**Problem to solve**
When you copy the data, keep every line exactly as written and skip the pictures.

**Data extract**
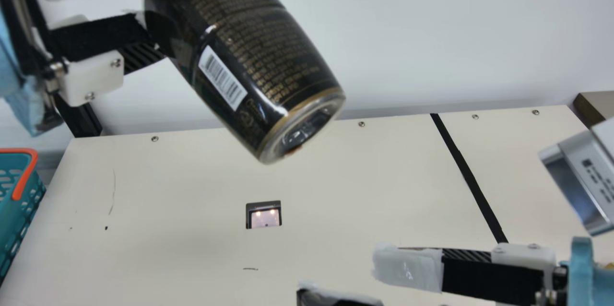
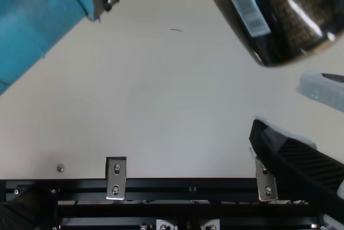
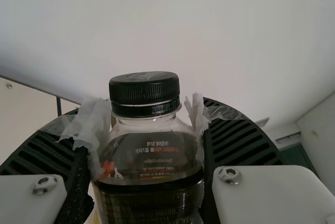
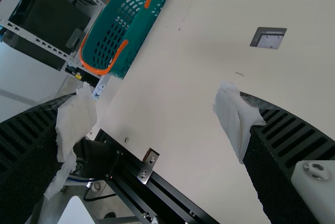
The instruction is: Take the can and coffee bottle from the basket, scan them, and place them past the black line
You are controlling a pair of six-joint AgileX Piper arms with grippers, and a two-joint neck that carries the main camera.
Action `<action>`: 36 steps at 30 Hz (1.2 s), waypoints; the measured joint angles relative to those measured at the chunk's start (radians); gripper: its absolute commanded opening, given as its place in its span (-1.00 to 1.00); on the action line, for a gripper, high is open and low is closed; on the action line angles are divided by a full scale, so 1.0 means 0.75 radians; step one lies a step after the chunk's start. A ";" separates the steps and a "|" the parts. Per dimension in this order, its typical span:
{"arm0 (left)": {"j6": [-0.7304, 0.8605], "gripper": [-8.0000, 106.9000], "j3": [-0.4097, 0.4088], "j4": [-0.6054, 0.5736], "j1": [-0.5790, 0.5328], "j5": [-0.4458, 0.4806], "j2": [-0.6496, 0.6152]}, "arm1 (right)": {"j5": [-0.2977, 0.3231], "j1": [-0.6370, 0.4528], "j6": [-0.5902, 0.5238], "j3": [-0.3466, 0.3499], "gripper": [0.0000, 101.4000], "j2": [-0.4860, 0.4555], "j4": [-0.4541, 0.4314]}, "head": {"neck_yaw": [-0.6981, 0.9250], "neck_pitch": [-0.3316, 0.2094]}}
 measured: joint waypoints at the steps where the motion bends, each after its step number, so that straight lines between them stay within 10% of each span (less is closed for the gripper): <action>1: 0.009 -0.68 -0.006 -0.016 -0.003 0.017 -0.006 | 0.000 0.000 0.000 0.000 1.00 0.000 0.000 | 0.007 0.007; 36: 0.061 -0.68 -0.035 -0.145 -0.196 -0.013 0.080 | 0.000 0.000 0.000 0.000 1.00 0.000 0.000 | 0.000 0.000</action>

**Response to the exercise**
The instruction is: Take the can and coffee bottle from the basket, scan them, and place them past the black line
You are controlling a pair of six-joint AgileX Piper arms with grippers, and a two-joint neck that carries the main camera.
Action `<action>`: 36 steps at 30 Hz (1.2 s), waypoints; the measured joint angles relative to those measured at the chunk's start (radians); gripper: its absolute commanded opening, given as its place in its span (-1.00 to 1.00); on the action line, for a gripper, high is open and low is closed; on the action line angles are divided by a full scale, so 1.0 means 0.75 radians; step one lies a step after the chunk's start. A ";" separates the steps and a "|" the parts. Per dimension in this order, its typical span:
{"arm0 (left)": {"j6": [-0.7304, 0.8605], "gripper": [-8.0000, 106.9000], "j3": [-0.4097, 0.4088], "j4": [-0.6054, 0.5736], "j1": [-0.5790, 0.5328], "j5": [-0.4458, 0.4806], "j2": [-0.6496, 0.6152]}, "arm1 (right)": {"j5": [-0.2977, 0.3231], "j1": [-0.6370, 0.4528], "j6": [-0.5902, 0.5238], "j3": [-0.3466, 0.3499], "gripper": [0.0000, 101.4000], "j2": [-0.4860, 0.4555], "j4": [-0.4541, 0.4314]}, "head": {"neck_yaw": [-0.6981, 0.9250], "neck_pitch": [-0.3316, 0.2094]}}
 measured: joint waypoints at the steps where the motion bends, each after its step number, so that straight lines between them stay within 10% of each span (less is closed for the gripper): <action>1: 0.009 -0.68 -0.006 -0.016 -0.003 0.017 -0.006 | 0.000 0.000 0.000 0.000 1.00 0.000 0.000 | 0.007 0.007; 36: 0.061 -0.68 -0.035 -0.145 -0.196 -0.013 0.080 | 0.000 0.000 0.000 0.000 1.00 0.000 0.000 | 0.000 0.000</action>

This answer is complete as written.